We’ve relied on interviews for centuries. They are an important step in the selection process.  

If done effectively, interviews are a great means of assessing a candidate. We trust them to enable us to determine if our candidates have the attributes, traits, behaviours, skills, experience and personality to meet the role requirements.

Here’s the problem. It is physically impossible to interview every candidate. So, we rely on CV screening as the first step. A recruiter on average spends six seconds looking at the resume. In six seconds, a snap judgement is made on shortcuts (biases).

At the starting block, the process has failed. You cannot possibly pick qualities like grit and initiative from a CV, right? Then, of the people who applied for the job, around 13% of applicants may get an interview. During C-19 times – you can more than half that number.


With interview automation, interviews are at the
start of your recruiting process – not midway through it.

In this way, you realise the value of interviews without investing one-minute of your time in them. 


Imagine this.

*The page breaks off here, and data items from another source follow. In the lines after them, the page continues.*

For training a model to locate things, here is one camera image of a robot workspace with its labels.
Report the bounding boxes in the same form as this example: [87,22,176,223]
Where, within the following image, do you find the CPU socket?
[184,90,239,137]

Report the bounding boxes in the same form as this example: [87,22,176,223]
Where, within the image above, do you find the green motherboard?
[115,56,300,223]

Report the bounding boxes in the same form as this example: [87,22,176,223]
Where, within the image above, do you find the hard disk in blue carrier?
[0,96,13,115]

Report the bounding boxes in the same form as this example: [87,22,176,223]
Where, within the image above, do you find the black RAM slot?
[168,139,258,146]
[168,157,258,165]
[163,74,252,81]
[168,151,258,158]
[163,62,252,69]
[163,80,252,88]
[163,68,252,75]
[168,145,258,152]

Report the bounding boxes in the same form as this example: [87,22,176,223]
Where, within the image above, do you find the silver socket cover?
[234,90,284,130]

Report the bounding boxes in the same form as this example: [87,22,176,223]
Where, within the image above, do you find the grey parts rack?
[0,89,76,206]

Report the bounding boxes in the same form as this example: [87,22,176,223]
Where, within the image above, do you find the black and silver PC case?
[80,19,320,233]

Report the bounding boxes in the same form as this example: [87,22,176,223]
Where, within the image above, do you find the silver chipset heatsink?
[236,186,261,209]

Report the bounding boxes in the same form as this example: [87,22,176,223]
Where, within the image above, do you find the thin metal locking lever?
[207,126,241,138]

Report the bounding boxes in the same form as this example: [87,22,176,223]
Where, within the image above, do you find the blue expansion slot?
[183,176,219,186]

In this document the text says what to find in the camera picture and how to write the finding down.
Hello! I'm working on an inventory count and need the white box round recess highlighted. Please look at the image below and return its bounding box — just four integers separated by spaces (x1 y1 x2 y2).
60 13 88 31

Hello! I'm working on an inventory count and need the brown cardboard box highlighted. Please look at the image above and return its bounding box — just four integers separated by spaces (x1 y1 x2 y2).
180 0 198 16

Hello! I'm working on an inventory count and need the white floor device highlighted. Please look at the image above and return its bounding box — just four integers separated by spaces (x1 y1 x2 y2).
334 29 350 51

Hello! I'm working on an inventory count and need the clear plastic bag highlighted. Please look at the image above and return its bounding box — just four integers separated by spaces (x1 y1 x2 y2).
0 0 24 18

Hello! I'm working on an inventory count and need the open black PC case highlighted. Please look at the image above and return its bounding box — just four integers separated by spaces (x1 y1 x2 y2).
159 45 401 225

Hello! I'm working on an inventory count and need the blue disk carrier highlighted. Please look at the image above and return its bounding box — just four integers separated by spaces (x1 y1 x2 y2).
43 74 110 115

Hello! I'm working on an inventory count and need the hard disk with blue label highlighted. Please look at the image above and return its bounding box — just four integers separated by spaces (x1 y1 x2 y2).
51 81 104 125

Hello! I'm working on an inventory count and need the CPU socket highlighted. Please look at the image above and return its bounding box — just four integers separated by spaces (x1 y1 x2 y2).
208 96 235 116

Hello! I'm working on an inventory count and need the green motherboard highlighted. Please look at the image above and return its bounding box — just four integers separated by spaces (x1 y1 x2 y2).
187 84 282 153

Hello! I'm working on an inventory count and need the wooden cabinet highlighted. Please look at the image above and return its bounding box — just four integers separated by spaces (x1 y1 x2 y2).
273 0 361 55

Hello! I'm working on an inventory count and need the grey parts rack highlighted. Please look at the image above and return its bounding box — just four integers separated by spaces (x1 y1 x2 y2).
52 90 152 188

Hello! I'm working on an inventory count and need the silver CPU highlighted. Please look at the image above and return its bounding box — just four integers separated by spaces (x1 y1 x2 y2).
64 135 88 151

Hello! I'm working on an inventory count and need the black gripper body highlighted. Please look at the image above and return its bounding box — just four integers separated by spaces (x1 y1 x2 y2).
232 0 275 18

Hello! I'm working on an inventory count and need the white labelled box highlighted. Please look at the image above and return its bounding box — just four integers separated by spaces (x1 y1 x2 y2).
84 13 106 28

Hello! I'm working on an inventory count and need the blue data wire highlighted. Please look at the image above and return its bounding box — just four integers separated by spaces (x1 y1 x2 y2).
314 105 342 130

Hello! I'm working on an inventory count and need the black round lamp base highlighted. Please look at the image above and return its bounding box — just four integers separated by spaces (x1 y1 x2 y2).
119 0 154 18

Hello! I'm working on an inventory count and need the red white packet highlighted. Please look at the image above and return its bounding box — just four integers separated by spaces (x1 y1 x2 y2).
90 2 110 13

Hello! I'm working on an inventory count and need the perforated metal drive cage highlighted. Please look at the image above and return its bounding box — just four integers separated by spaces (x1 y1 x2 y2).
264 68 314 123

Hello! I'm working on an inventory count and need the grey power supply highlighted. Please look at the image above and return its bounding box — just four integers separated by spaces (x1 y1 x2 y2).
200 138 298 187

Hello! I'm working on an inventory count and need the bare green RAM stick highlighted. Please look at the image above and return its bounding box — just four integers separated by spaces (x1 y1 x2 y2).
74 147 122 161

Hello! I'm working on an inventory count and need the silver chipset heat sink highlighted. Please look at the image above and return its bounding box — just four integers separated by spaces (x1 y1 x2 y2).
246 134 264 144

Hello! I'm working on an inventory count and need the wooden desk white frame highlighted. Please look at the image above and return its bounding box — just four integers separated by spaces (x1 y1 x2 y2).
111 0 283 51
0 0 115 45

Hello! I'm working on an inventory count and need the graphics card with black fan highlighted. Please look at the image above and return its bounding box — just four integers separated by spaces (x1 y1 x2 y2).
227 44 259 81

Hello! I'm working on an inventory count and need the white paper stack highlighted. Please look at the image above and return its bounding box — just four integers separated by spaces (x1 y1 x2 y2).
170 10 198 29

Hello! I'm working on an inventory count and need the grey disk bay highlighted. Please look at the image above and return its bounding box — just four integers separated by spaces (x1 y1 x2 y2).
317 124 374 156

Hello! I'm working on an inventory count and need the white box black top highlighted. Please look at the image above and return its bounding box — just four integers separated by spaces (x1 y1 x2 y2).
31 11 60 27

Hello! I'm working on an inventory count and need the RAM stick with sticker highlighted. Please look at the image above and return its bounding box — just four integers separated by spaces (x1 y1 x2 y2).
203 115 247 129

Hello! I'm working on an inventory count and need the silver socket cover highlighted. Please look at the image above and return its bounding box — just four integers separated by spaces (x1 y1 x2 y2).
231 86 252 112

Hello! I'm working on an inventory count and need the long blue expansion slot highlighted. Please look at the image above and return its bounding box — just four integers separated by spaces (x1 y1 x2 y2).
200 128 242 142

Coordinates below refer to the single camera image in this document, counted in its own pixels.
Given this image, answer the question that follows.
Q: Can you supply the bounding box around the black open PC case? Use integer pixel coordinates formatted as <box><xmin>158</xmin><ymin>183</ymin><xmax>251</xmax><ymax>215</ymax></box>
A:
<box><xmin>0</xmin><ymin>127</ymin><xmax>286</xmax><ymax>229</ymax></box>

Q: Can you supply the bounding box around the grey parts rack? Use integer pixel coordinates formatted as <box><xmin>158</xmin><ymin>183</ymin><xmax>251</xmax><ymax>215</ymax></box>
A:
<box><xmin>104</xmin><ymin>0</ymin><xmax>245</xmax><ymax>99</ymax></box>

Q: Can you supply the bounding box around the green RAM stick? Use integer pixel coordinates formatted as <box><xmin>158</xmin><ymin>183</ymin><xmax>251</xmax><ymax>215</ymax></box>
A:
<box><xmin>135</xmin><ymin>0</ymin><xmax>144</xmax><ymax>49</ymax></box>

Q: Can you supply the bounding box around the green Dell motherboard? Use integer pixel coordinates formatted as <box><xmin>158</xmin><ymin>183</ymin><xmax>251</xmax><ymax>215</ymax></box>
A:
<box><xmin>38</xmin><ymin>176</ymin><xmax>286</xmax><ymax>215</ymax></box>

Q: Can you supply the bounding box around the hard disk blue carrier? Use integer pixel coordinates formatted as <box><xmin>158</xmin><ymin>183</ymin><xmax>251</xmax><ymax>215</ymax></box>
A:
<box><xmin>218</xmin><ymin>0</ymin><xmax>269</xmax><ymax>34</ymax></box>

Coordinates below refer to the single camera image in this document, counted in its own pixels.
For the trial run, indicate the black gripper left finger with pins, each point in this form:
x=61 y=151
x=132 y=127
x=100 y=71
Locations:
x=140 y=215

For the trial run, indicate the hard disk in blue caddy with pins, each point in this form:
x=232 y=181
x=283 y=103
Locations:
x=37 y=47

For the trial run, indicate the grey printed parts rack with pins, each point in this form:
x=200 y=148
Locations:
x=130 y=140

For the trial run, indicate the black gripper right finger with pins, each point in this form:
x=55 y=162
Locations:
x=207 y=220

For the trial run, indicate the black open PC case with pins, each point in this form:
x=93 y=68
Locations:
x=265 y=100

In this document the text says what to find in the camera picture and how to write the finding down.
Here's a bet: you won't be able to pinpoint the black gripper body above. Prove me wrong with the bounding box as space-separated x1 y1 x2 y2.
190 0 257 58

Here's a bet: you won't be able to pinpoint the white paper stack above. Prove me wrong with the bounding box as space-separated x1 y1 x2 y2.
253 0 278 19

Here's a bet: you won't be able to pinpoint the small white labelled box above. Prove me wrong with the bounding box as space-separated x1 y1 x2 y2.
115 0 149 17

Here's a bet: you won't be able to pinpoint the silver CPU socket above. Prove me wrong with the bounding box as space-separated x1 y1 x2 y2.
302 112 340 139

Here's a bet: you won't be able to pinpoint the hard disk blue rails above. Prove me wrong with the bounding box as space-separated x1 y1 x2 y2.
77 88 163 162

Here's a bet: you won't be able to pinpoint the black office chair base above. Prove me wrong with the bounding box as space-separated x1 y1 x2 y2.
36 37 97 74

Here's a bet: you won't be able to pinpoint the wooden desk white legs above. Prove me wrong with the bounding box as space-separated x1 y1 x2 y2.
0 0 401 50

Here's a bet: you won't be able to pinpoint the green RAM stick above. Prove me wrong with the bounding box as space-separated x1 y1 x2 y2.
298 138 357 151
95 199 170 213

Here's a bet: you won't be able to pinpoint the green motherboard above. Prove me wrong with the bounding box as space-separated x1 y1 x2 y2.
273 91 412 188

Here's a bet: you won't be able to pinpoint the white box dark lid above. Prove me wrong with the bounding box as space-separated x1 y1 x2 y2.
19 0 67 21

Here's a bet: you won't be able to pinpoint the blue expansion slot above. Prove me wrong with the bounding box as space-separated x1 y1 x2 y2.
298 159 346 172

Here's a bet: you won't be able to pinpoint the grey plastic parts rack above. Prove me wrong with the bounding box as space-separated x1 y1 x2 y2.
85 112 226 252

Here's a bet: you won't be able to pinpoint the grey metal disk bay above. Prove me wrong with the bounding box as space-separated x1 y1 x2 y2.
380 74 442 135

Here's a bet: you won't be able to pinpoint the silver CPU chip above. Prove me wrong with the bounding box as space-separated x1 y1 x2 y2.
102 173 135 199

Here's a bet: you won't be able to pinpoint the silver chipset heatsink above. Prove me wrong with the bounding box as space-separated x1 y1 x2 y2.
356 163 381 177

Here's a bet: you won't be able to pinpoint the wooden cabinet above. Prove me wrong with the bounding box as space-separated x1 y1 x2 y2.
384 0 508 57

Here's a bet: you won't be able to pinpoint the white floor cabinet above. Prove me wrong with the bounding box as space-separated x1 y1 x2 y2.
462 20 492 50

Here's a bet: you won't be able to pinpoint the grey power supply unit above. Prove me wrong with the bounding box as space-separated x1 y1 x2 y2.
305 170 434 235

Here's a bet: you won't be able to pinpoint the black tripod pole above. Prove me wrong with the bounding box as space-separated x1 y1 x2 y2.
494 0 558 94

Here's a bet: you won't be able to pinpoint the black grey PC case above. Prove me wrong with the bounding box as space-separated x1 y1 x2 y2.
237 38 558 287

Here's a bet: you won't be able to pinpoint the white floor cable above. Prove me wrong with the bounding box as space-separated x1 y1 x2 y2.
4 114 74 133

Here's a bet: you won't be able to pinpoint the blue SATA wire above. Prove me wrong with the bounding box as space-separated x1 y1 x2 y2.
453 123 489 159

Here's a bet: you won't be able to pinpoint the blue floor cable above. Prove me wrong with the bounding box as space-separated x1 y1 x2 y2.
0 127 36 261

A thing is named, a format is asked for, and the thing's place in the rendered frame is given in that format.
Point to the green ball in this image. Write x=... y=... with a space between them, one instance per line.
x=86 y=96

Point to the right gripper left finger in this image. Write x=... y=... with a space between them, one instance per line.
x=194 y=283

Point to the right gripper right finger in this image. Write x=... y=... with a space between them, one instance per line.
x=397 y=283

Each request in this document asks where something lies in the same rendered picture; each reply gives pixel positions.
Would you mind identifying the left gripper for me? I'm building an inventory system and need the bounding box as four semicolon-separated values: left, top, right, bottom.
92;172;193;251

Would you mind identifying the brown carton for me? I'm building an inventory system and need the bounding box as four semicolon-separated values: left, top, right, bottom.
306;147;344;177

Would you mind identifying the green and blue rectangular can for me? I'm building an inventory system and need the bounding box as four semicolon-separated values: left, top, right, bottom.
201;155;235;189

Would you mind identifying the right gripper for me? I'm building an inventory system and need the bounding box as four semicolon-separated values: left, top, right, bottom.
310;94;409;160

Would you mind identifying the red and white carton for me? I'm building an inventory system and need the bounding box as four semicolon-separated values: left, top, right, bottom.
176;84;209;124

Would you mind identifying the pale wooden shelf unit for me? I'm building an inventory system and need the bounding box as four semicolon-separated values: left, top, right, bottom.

Everyone has already been interviewed before you have read one CV. A pre-qualified, pre-assessed, high-quality shortlist before you have read ONE CV. That’s the dream! Because now you are not wasting time reading resumes of people who either can’t do the job, won’t do the job, or they just don’t fit. And, instead of flicking through 100 resumes for a puny 6 seconds each, you can take the space to consider the best. The best? Those candidates who have already been pre-selected for that grit and initiative you so badly want in your team.

Okay, so here are the 6 reasons to start your recruiting process with interviews

You can try out Sapia’s FirstInterview experience here.

1.  You will reduce your time to hire

Time to hire measures recruiting efficiency. It is the number of days between the first contact with a candidate to the day the candidate accepts the offer. Screening is your first time-to-hire bottleneck.

Even if you’re using an ATS you may be able to easily rank resumes, but you still have to consider them. And there’s your block.

A new generation of interview automation is here so that you can have every candidate interviewed in a flash. Of course, it integrates and works seamlessly within your ATS. It saves recruiters from screening resumes and boosts the efficiency of your recruiting process.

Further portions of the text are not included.